Onde está a literatura?
Logo após descobrir que seus pais pouco interesse tinham em sua vida e confundiam carinho e atenção com uma boa mesada e presentes constantes, o Jovem começou a interessar-se pela estante empoeirada onde podia ir e encontrar na indiferença dos livros uma distração para sua vida monótona: sua vida sem resumo era, absolutamente, ir à escola pelas manhãs, estudar por algumas horas à tarde e divertir-se assistindo televisão em parte da tarde e da noite. A última atividade já deixava-o emborrecido, conhecia todos os programas e já sabia o que neles iriam acontecer. Seus finais de semana eram menos previsíveis: ia para a igreja com seus pais e, às vezes, encontrava-se com algum primo um tanto distante e os dois, o Jovem ainda mais, divertiam-se. Descobrir os livros preciosos que haviam em sua casa o despertou e logo sua rotina mudaria.
Desistiu, para sempre, de assistir as missas nos fins de semana. Declarou aos pais que a religião era o ópio do povo e que dessa droga ele não queria mais provar. Seu pai não se importou, a mãe reclamou um pouco, tivera educação religiosa, mas acabou aceitando a situação e, logo, ambos não estavam mais indo para a igreja também.
Sua revolução cultural, rapidamente, teve sua primeira derrota: os pais, ainda donos daquele jovem, não permitiram que ele saísse em busca de aventuras e colocasse o pé na estrada com alguns amigos. O Jovem reclamou, bateu o pé, chorou escondido antes de dormir, mas cedeu. Poderia esperar mais alguns anos antes de aventurar-se.

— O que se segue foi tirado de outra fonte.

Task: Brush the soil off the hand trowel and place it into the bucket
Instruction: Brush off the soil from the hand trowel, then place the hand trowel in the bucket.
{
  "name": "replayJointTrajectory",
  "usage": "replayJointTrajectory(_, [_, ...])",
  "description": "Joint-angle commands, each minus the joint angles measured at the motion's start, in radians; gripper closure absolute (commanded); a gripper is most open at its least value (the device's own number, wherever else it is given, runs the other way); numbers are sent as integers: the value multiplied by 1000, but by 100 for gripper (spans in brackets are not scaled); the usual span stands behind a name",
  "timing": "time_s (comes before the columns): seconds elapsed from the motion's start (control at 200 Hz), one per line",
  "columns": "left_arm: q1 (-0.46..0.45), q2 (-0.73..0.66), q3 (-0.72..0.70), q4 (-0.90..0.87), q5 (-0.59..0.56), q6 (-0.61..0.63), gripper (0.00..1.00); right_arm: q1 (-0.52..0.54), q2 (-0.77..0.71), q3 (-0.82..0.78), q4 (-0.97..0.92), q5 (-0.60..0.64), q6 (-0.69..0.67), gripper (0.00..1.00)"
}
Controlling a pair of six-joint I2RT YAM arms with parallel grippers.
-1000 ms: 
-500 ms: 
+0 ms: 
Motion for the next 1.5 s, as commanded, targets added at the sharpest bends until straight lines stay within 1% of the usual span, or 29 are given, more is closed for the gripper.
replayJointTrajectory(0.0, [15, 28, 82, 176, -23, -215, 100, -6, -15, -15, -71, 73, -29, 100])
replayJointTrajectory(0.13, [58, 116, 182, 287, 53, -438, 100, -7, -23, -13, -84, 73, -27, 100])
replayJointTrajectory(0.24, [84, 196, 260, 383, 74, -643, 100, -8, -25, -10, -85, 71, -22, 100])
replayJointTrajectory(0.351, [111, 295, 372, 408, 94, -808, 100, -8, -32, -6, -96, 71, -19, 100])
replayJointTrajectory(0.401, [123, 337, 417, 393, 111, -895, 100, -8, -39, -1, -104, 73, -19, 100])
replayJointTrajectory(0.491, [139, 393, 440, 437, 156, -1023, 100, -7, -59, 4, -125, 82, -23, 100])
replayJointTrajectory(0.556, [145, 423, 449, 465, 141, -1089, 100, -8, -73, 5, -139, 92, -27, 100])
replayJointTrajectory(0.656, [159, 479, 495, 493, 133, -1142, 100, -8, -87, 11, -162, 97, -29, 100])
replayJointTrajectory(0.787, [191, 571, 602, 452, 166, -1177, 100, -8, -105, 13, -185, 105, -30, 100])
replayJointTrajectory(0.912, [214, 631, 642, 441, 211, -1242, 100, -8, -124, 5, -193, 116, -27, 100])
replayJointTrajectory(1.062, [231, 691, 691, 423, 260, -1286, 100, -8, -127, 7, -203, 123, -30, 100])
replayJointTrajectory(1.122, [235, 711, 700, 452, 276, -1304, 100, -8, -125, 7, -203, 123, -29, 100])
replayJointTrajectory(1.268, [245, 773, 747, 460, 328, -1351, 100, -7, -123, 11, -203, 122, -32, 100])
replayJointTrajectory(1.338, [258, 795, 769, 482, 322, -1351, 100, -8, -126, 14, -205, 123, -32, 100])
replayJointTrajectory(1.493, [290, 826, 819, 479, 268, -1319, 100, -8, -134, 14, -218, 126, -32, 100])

Descobriu, então, que tudo que sabia era que nada sabia. Todos aqueles anos de leituras (passara-se tantos anos que não vale lembrar) deu-lhe a conclusão de que mais longe estava, a cada dia, de uma verdade possível. Mais algumas leituras poeirentas e solitárias, fê-lo decidir que cada homem, ele, em especial, deveria renegar todos os conhecimentos descobertos por todos os homens, em todas as épocas, e analisar, a partir do nada, o que seria mais verdadeiro para si. Decidiu-se por tomar esse rumo, não por satisfação com a escolha, mas por desânimo com a vida. Antes de partir e zerar tudo que estudara, esperançou-se: encontrarei outros escritores. A idéia pareceu-lhe excelente e teve orgulho por um momento. No outro momento, teve decepção consigo mesmo, onde encontrar os escritores?, pensou e pensou: Há aquele lugar que pessoas interessadas em literatura se encontram. Mas, não. Ali não devo ir. Por que não? Não há motivos para não ir. Por fim, foi.
O lugar que fora era cheio de mesas. Os escritores e simpatizantes, sentavam-se nas mesas e discutiam assuntos que lhe interessassem. Alguns estavam sempre a mudar de mesas, para aproveitarem mais, discutindo vários assuntos. A maioria apenas observava.
Jovem chegou e não teve atenção. Sentou-se numa mesa e queria participar daquelas conversas, perguntou o tema e disseram-lhe: “Estamos a definir quais autores são literatura e quais não são”. Questionou quais as bases que utilizavam-se para a definição e responderam que o conhecimento do melhor argumentador era a base, o que convencesse os outros, mesmo por força do cansaço de uma discussão sem sentido, ganharia e poderia definir, para si, o que era literatura. O Jovem jamais pensara naquilo. Leu tudo que era-lhe possível e, mesmo quando desagradável ou supostamente inferior, nenhum dos livros que lera fora desqualificado como não-literatura. Tentou pôr a idéia para alguns à mesa, dizendo-lhes que livros são literatura e só. Humilharam-no: “Saia daqui, apedeuta. Não conheces literatura, ignóbil. Não lestes nem uma vírgula da vasta literatura real e clássica que meus alvos dias de trabalho intelectual permitiram-me conhecer”. Todos os outros concordaram com o comentário que recebeu diversos elogios como o “mais inteligente” de todos os ditos àquela mesa.
Procurou, com as sobras da esperança que guardara da manhã que acordou feliz, alguém ali que criasse a literatura que tanto se discutisse. Foi em todos os lugares e nada achava. Encontrou alguns grupinhos pequenos de pessoas que colocavam em um mural suas poesias e aguardavam opiniões dos mestres sentados às mesas, estes nunca liam. Sentiu pena dos grupinhos: não por eles serem ignorados, mas por eles ainda acreditarem que os que se vangloriavam de seus conhecimentos eram capazes de julgá-los. Depois pensou que sentir pena tornava-o tão hipócrita quanto aqueles que passavam o dia a julgar os outros, criando definições e conceitos absurdos. Depois esqueceu de tudo isso e queria sair dali. Olhou para todos por uma última vez e foi para casa, escrever sobre suas estupidezes.